The required output is a verbatim transcription of the listing, pictures excluded.

- DATA EXCERPT
+ + + + +
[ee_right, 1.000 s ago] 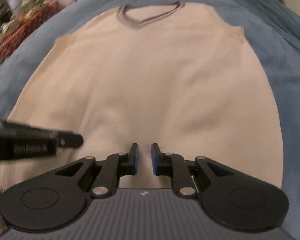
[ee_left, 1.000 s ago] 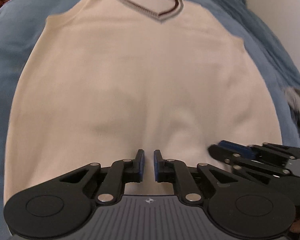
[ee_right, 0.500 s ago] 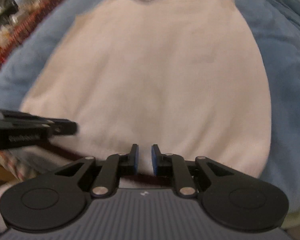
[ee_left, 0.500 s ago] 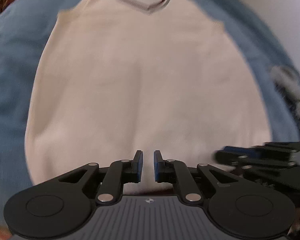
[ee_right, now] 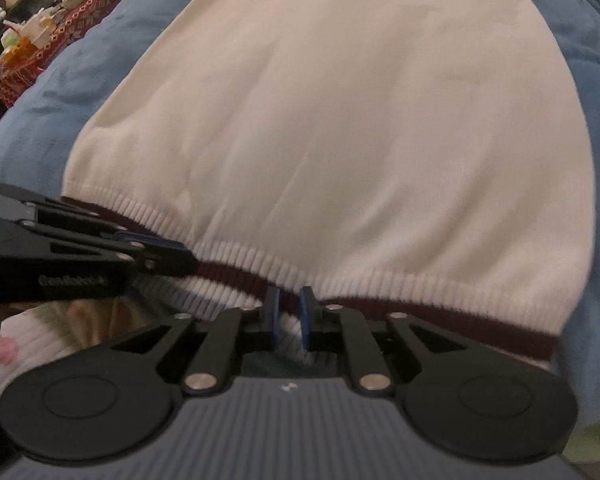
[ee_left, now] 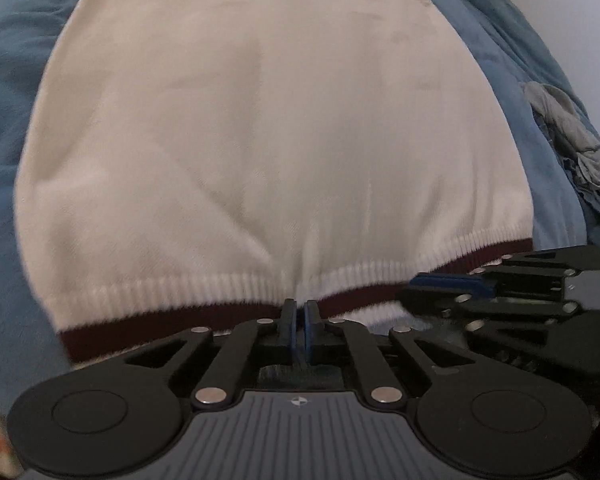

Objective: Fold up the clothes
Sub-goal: 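Grasp the striped hem with both grippers side by side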

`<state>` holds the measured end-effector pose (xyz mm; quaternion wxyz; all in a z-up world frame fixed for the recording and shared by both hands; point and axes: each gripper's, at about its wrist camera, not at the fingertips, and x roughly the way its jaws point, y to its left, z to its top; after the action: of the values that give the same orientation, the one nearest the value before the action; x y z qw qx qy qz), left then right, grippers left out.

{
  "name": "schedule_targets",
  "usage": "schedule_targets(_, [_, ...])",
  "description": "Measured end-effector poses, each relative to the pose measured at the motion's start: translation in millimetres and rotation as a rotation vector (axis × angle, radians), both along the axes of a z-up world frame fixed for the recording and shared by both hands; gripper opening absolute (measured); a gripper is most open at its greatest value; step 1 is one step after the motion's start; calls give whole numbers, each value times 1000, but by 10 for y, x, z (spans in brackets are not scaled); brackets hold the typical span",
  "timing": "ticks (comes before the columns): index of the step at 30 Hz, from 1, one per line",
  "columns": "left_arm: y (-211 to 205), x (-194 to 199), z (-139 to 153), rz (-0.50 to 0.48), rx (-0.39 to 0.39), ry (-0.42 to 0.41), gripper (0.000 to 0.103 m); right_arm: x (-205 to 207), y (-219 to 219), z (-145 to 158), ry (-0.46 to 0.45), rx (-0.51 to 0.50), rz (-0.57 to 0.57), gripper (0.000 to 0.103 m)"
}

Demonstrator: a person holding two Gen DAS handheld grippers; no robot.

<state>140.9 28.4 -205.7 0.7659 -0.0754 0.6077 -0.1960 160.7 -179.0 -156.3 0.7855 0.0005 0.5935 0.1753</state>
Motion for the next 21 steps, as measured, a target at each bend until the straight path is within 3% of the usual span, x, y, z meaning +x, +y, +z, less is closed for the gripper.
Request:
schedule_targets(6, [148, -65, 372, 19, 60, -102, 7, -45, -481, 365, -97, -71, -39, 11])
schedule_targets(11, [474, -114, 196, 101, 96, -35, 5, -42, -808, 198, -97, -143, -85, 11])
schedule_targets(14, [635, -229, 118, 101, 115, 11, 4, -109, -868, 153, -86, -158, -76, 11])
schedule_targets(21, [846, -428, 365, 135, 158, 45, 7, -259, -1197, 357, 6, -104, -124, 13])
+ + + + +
- SOLUTION TO THE EXERCISE
[ee_right, 1.000 s ago] 
[ee_left, 1.000 s ago] 
[ee_right, 0.500 s ago] 
[ee_left, 0.500 s ago] 
[ee_right, now] 
[ee_left, now] 

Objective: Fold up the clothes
Sub-goal: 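Grasp the striped hem with both grippers side by side
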
`<state>` holds the measured end-effector pose (xyz mm; quaternion wxyz; all in a z-up world frame fixed for the recording and shared by both hands; point and axes: each gripper's, at about its wrist camera, not at the fingertips, and x roughly the way its jaws point, y to its left, z to its top; after the action: of the values that give the same orientation, the one nearest the value before the action; x y z qw qx qy qz), left then right, grippers left out.

{
  "name": "schedule_targets",
  "usage": "schedule_targets(_, [_, ...])",
  "description": "Measured end-effector poses, each relative to the pose measured at the motion's start: translation in millimetres and rotation as a rotation vector (axis × angle, radians), both along the axes of a z-up world frame fixed for the recording and shared by both hands; gripper opening absolute (measured); a gripper is most open at its greatest value; step 1 is one step after the motion's start; calls give whole numbers, each value times 1000, but by 10 for y, x, z (spans in brackets are not scaled); brackets hold the typical span",
  "timing": "ticks (comes before the columns): index of the step at 30 Hz, from 1, one per line",
  "columns": "left_arm: y (-211 to 205), x (-194 to 199), z (-139 to 153), rz (-0.50 to 0.48), rx (-0.39 to 0.39), ry (-0.42 to 0.41), gripper (0.000 to 0.103 m); right_arm: x (-205 to 207), y (-219 to 219), z (-145 to 158), ry (-0.46 to 0.45), rx (-0.51 to 0.50), rz (-0.57 to 0.57), gripper (0.000 to 0.103 m)"
}

Demonstrator: a person holding two Gen DAS handheld grippers; no robot.

<state>140.9 28.4 -205.7 0.7659 -0.0754 0.6077 -0.1960 160.7 -179.0 -156.3 0.7855 0.0005 0.5935 0.1753</state>
Motion for the next 21 steps, as measured, a target at each bend until the straight path is within 3% of the usual span, x, y, z meaning +x, +y, +z, less is closed for the gripper.
Request:
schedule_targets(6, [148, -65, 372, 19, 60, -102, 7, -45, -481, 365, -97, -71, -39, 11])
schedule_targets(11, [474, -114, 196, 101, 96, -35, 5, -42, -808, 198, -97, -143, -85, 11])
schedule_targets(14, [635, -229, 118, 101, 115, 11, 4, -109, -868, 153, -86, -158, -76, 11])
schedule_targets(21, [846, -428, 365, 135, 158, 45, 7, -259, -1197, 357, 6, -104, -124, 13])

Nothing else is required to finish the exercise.